Exercise aim: Output the records precisely as they stand. Pictures are to be skipped.
### Available data ###
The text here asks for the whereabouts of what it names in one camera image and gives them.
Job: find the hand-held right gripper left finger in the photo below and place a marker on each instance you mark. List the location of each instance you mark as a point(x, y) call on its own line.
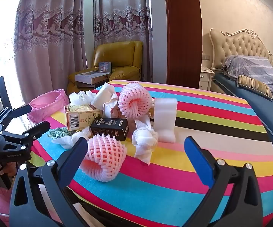
point(76, 156)

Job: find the yellow leather armchair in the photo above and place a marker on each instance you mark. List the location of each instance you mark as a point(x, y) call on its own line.
point(127, 52)

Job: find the bed with blue sheet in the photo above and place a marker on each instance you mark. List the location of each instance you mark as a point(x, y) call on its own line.
point(264, 113)

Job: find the green patterned wrapper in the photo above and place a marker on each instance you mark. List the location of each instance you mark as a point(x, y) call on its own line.
point(58, 132)

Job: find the beige tufted headboard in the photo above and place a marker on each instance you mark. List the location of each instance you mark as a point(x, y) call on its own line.
point(240, 42)

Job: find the thick white foam block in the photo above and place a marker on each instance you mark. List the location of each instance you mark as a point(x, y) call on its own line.
point(164, 120)

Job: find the pink bag-lined trash bin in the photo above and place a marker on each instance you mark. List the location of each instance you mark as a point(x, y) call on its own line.
point(46, 106)

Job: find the flat dark box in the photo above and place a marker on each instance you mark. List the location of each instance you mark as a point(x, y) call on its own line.
point(86, 85)

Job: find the white plastic bag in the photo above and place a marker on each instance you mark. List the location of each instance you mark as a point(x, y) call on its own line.
point(79, 98)

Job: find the beige carton box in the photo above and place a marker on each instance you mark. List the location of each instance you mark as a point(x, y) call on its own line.
point(79, 118)

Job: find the black carton box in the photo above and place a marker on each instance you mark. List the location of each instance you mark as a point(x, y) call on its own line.
point(108, 127)

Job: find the wall switch plate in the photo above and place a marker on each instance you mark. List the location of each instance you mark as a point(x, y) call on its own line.
point(205, 57)

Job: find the crumpled white paper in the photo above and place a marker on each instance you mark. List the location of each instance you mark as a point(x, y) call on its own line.
point(65, 140)

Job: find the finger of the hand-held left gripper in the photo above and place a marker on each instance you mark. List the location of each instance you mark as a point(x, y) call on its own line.
point(35, 128)
point(20, 112)

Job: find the striped pillow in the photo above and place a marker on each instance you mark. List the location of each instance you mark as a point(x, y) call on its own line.
point(254, 86)

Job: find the white wrapper with print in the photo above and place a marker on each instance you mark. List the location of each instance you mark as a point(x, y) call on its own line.
point(110, 108)

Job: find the grey patterned blanket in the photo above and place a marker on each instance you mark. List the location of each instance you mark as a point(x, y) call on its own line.
point(252, 68)

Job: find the flat white cardboard box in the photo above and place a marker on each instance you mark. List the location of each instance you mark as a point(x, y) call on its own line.
point(91, 76)

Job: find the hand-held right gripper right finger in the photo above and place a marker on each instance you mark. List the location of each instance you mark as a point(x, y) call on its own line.
point(198, 160)

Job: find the large pink foam fruit net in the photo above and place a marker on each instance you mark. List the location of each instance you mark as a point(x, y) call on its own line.
point(136, 99)

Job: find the white nightstand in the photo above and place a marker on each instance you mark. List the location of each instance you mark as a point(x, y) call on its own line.
point(206, 78)

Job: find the brown wooden door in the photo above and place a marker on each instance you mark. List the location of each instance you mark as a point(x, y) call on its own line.
point(183, 33)

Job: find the black chair backrest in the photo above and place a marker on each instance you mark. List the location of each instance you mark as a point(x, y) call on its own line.
point(3, 92)

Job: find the beige lace curtain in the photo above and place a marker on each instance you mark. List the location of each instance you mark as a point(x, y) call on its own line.
point(51, 40)
point(122, 16)

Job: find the small blue and white box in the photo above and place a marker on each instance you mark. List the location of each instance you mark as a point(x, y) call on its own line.
point(105, 66)

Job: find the white foam sheet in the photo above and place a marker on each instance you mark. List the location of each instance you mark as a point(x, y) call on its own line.
point(103, 94)

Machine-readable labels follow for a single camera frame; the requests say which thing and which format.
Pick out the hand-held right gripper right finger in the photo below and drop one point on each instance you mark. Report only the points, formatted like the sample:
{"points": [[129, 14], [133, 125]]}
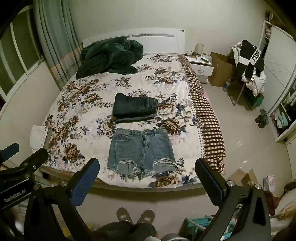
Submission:
{"points": [[209, 183]]}

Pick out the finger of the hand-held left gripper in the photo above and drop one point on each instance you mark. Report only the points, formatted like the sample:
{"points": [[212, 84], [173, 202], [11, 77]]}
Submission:
{"points": [[34, 157], [10, 149]]}

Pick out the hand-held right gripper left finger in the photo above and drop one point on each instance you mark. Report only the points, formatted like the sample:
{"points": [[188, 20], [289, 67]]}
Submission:
{"points": [[86, 179]]}

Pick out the light blue denim shorts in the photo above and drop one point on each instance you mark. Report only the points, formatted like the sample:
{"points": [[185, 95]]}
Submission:
{"points": [[141, 150]]}

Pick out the folded dark denim pants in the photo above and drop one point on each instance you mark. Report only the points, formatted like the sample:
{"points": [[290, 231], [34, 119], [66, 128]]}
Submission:
{"points": [[134, 107]]}

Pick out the white folded cloth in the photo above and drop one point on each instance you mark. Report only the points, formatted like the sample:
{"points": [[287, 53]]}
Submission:
{"points": [[39, 136]]}

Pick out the teal storage crate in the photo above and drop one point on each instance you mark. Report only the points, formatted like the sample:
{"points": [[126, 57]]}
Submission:
{"points": [[198, 226]]}

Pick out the person's left slipper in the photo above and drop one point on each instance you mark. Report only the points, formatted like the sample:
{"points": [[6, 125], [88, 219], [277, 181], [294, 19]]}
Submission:
{"points": [[122, 214]]}

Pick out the person's slipper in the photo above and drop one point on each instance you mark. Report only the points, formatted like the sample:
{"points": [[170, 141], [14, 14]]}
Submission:
{"points": [[122, 214], [146, 216]]}

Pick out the person's dark trousers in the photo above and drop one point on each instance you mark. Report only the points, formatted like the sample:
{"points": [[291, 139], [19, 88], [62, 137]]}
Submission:
{"points": [[124, 231]]}

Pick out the person's right slipper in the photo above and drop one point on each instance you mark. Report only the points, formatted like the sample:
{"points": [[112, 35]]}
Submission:
{"points": [[146, 216]]}

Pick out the brown checkered bed sheet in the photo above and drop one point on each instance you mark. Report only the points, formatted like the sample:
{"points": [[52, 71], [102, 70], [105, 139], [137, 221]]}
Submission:
{"points": [[203, 111]]}

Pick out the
###
Solution:
The text here asks for the whereabouts of what it names in one camera image and gives them.
Job: find the hand-held right gripper left finger in the photo below and place a marker on each instance you mark. List the location of each instance you mark as a point(x, y) call on its own line.
point(76, 156)

Job: find the yellow leather armchair in the photo above and place a marker on each instance you mark. List the location of each instance you mark as a point(x, y) call on its own line.
point(127, 52)

Job: find the bed with blue sheet in the photo above and place a marker on each instance you mark. List the location of each instance you mark as a point(x, y) call on its own line.
point(264, 113)

Job: find the green patterned wrapper in the photo above and place a marker on each instance you mark. List the location of each instance you mark as a point(x, y) call on its own line.
point(58, 132)

Job: find the beige tufted headboard in the photo above and place a marker on each instance you mark. List the location of each instance you mark as a point(x, y) call on its own line.
point(240, 42)

Job: find the thick white foam block in the photo above and place a marker on each instance you mark. List the location of each instance you mark as a point(x, y) call on its own line.
point(164, 120)

Job: find the pink bag-lined trash bin in the photo above and place a marker on each instance you mark. List the location of each instance you mark as a point(x, y) call on its own line.
point(46, 106)

Job: find the flat dark box in the photo above and place a marker on each instance you mark. List the location of each instance you mark as a point(x, y) call on its own line.
point(86, 85)

Job: find the white plastic bag in the photo above and place a marker on each instance you mark. List the location of each instance you mark as a point(x, y) call on its own line.
point(79, 98)

Job: find the beige carton box in the photo above and place a marker on each instance you mark. List the location of each instance you mark as a point(x, y) call on its own line.
point(79, 118)

Job: find the black carton box in the photo above and place a marker on each instance you mark. List the location of each instance you mark as a point(x, y) call on its own line.
point(108, 127)

Job: find the wall switch plate in the photo above and place a marker on each instance you mark. List the location of each instance you mark as a point(x, y) call on its own line.
point(205, 57)

Job: find the crumpled white paper in the photo above and place a marker on each instance you mark. List the location of each instance you mark as a point(x, y) call on its own line.
point(65, 140)

Job: find the finger of the hand-held left gripper in the photo above and place a marker on each instance you mark. List the location of each instance you mark as a point(x, y) call on its own line.
point(35, 128)
point(20, 112)

Job: find the striped pillow in the photo above and place a marker on each instance you mark. List the location of each instance you mark as a point(x, y) call on its own line.
point(254, 86)

Job: find the white wrapper with print in the photo above and place a marker on each instance you mark. List the location of each instance you mark as a point(x, y) call on its own line.
point(110, 108)

Job: find the grey patterned blanket in the photo above and place a marker on each instance you mark. List the location of each instance you mark as a point(x, y) call on its own line.
point(252, 68)

Job: find the flat white cardboard box in the photo above and place a marker on each instance you mark. List the location of each instance you mark as a point(x, y) call on its own line.
point(91, 76)

Job: find the hand-held right gripper right finger in the photo above and place a marker on each instance you mark. List the location of each instance you mark as a point(x, y) call on its own line.
point(198, 160)

Job: find the large pink foam fruit net in the photo above and place a marker on each instance you mark. List the location of each instance you mark as a point(x, y) call on its own line.
point(136, 99)

Job: find the white nightstand in the photo above and place a marker on each instance you mark. List the location of each instance you mark as a point(x, y) call on its own line.
point(206, 78)

Job: find the brown wooden door in the photo above and place a marker on each instance you mark. List the location of each instance you mark as a point(x, y) call on its own line.
point(183, 33)

Job: find the black chair backrest in the photo above and place a marker on each instance you mark. List the location of each instance you mark as a point(x, y) call on its own line.
point(3, 92)

Job: find the beige lace curtain in the photo above and place a marker on each instance you mark. List the location of each instance you mark as a point(x, y) call on its own line.
point(51, 40)
point(122, 16)

Job: find the small blue and white box in the photo above and place a marker on each instance you mark. List the location of each instance you mark as a point(x, y) call on its own line.
point(105, 66)

Job: find the white foam sheet in the photo above and place a marker on each instance you mark. List the location of each instance you mark as a point(x, y) call on its own line.
point(103, 94)

Machine-readable labels follow for a single camera frame; the requests say which thing and which format.
Pick out the hand-held right gripper right finger in the photo below and drop one point on each instance you mark. Report only the points, formatted like the sample:
{"points": [[129, 14], [133, 125]]}
Submission:
{"points": [[209, 183]]}

Pick out the finger of the hand-held left gripper in the photo above and drop one point on each instance you mark. Report only the points, formatted like the sample:
{"points": [[212, 84], [173, 202], [11, 77]]}
Submission:
{"points": [[34, 157], [10, 149]]}

Pick out the hand-held right gripper left finger in the photo above and drop one point on each instance you mark. Report only the points, formatted like the sample:
{"points": [[188, 20], [289, 67]]}
Submission:
{"points": [[86, 179]]}

Pick out the light blue denim shorts in the photo above and drop one point on each instance you mark. Report only the points, formatted like the sample:
{"points": [[185, 95]]}
Submission:
{"points": [[141, 150]]}

Pick out the folded dark denim pants in the photo above and drop one point on each instance you mark. Report only the points, formatted like the sample:
{"points": [[290, 231], [34, 119], [66, 128]]}
Submission:
{"points": [[134, 107]]}

Pick out the white folded cloth in the photo above and drop one point on each instance you mark. Report only the points, formatted like the sample:
{"points": [[287, 53]]}
Submission:
{"points": [[39, 136]]}

Pick out the teal storage crate in the photo above and drop one point on each instance you mark. Report only the points, formatted like the sample:
{"points": [[126, 57]]}
Submission:
{"points": [[198, 226]]}

Pick out the person's left slipper in the photo above and drop one point on each instance you mark. Report only the points, formatted like the sample:
{"points": [[6, 125], [88, 219], [277, 181], [294, 19]]}
Submission:
{"points": [[122, 214]]}

Pick out the person's slipper in the photo above and drop one point on each instance you mark. Report only the points, formatted like the sample:
{"points": [[170, 141], [14, 14]]}
Submission:
{"points": [[122, 214], [146, 216]]}

Pick out the person's dark trousers in the photo above and drop one point on each instance you mark. Report only the points, formatted like the sample:
{"points": [[291, 139], [19, 88], [62, 137]]}
Submission:
{"points": [[124, 231]]}

Pick out the person's right slipper in the photo above and drop one point on each instance you mark. Report only the points, formatted like the sample:
{"points": [[112, 35]]}
Submission:
{"points": [[146, 216]]}

Pick out the brown checkered bed sheet in the photo above and drop one point on each instance you mark. Report only the points, formatted like the sample:
{"points": [[52, 71], [102, 70], [105, 139], [137, 221]]}
Submission:
{"points": [[203, 111]]}

Pick out the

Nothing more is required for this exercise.